Healthcare Provider Information

Clinician reviews information on a tablet with a father and daughter holding a teddy bear in an exam room.

Indications for Use

SITZMARKS® is a diagnostic test indicated for aiding in the evaluation of colonic motility in patients with severe pediatric constipation, as diagnosed by your healthcare provider, but otherwise negative GI evaluations. SITZMARKS® capsule, for use in pediatric patients at least 2 years old, is to be dispensed only by healthcare providers to patients for oral intake.

Pediatric Instructions

Ensure that children are able to swallow a capsule of this size. Alternative methods for those who cannot swallow the capsule include opening the capsule and emptying the contents into applesauce (or other similar food), ensuring all markers are ingested. 

Simplified SITZMARKS® for Kids Method

(1 capsule: 24 radiopaque markers per capsule)

Use the Simplified SITZMARKS® for Kids Method to detect a blockage or colonic inertia in a chronically constipated patient. 

Step A

  1. On day 1, direct patient to take one SITZMARKS® capsule by mouth with water, preferably with confirmation by office observation. Instruct the child and their caregiver to use no laxatives, enemas, or suppositories for 5 days. 

  2. Arrange a flat plate abdominal X-ray on day 5 to determine the location and extent of elimination of the radiopaque markers.

  3. Patients who expel at least 80% (19 or more) of the markers have grossly normal colonic transit.

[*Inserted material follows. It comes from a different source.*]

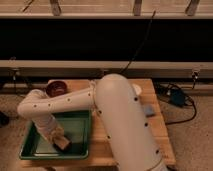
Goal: Wipe tray with eraser
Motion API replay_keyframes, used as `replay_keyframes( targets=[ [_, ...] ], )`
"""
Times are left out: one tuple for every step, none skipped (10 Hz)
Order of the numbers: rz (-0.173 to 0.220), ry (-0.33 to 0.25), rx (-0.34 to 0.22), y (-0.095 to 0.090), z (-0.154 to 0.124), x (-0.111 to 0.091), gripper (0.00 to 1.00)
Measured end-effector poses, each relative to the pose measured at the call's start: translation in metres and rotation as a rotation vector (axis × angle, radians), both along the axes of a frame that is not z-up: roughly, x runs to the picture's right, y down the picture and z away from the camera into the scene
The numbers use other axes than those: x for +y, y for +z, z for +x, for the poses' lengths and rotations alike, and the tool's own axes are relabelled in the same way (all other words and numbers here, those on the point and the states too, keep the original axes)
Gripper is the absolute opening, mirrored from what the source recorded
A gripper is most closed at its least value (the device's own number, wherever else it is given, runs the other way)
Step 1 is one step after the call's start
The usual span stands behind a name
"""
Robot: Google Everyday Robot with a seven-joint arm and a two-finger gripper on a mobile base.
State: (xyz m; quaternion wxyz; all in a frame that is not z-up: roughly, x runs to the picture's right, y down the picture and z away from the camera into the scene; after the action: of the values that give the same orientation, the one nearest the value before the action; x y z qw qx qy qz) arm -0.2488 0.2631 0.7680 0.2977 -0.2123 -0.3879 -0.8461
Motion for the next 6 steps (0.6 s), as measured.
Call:
replay_keyframes(
  targets=[
    [-0.001, 0.013, 0.019, 0.002, 0.016, -0.002, 0.0],
    [0.002, 0.037, 0.059, 0.007, 0.036, -0.007, 0.02],
    [0.007, 0.065, 0.097, 0.015, 0.051, -0.015, 0.1],
    [0.01, 0.088, 0.124, 0.022, 0.06, -0.024, 0.18],
    [0.016, 0.113, 0.149, 0.03, 0.065, -0.036, 0.29],
    [0.024, 0.131, 0.164, 0.036, 0.066, -0.049, 0.41]
  ],
)
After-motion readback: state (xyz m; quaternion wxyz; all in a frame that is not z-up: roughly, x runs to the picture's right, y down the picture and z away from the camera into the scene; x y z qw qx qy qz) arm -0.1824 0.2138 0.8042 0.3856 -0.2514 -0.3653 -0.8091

  4. Patients who retain 6 or more markers may have follow-up abdominal X-rays within several days.

  5. For patients whose markers accumulate in the rectosigmoid, or when markers are retained diffusely, Step B may be warranted.

Step B

  1. Have patient take a bulking agent (such as Konsyl® Daily Psyllium Fiber) daily for 1 to 2 weeks. Encourage liquid intake to maximize product efficacy. 

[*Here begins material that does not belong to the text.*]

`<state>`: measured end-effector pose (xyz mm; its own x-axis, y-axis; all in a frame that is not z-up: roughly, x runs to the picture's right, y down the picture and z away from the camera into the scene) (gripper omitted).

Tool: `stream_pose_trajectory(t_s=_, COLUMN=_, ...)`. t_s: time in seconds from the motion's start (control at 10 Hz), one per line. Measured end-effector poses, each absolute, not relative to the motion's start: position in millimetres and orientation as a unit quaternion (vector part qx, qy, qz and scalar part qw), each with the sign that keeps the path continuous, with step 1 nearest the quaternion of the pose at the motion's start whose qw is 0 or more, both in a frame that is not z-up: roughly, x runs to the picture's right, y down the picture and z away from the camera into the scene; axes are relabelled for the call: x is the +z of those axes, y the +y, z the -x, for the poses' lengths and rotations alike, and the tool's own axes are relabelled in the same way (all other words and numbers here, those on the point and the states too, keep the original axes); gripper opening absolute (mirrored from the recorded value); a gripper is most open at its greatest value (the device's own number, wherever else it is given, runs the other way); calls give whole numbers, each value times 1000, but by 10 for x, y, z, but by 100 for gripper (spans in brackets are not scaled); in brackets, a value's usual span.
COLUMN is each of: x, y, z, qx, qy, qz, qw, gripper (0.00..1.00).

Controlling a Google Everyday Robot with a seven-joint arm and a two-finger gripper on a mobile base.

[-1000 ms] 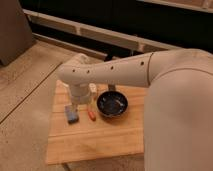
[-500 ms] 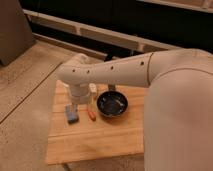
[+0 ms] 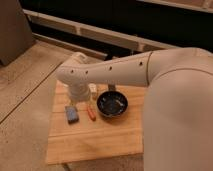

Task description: Place the white sponge in the ceramic bowl

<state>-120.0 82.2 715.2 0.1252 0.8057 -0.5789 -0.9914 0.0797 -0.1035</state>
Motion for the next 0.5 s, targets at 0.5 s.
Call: stream_pose_trajectory(t_s=0.5, x=7323, y=837, z=1356, qx=608, qy=178, qz=272, qw=724, gripper=65)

  2. Have patient take another SITZMARKS® capsule in 1 to 2 weeks and repeat X-rays in 5 days to determine the location and extent of elimination of the markers.

Reading the Results (Both Methods)

  1. When over 80% of the markers are passed by day 5, colonic transit is not grossly abnormal.

  2. When remaining markers are scattered about the colon, condition is most likely pediatric hypomotility or colonic inertia.

  3. When remaining markers are accumulated in the rectum or rectosigmoid, the condition is most likely functional outlet delay, e.g., internal rectal prolapse, anismus.

Contraindications

This product should not be used in patients with known or suspected hypersensitivity to barium sulfate or any component of SITZMARKS®. 

Warnings

Ask your child’s healthcare provider if SITZMARKS® for Kids may interact with any other medicines that your child takes. Check with your child’s healthcare provider before you start, stop, or change the dose of any medicine. Patients should be evaluated for their ability to swallow the capsule and/or its contents. Make sure each SITZMARKS® capsule is consumed with a large glass of water.

Rx only.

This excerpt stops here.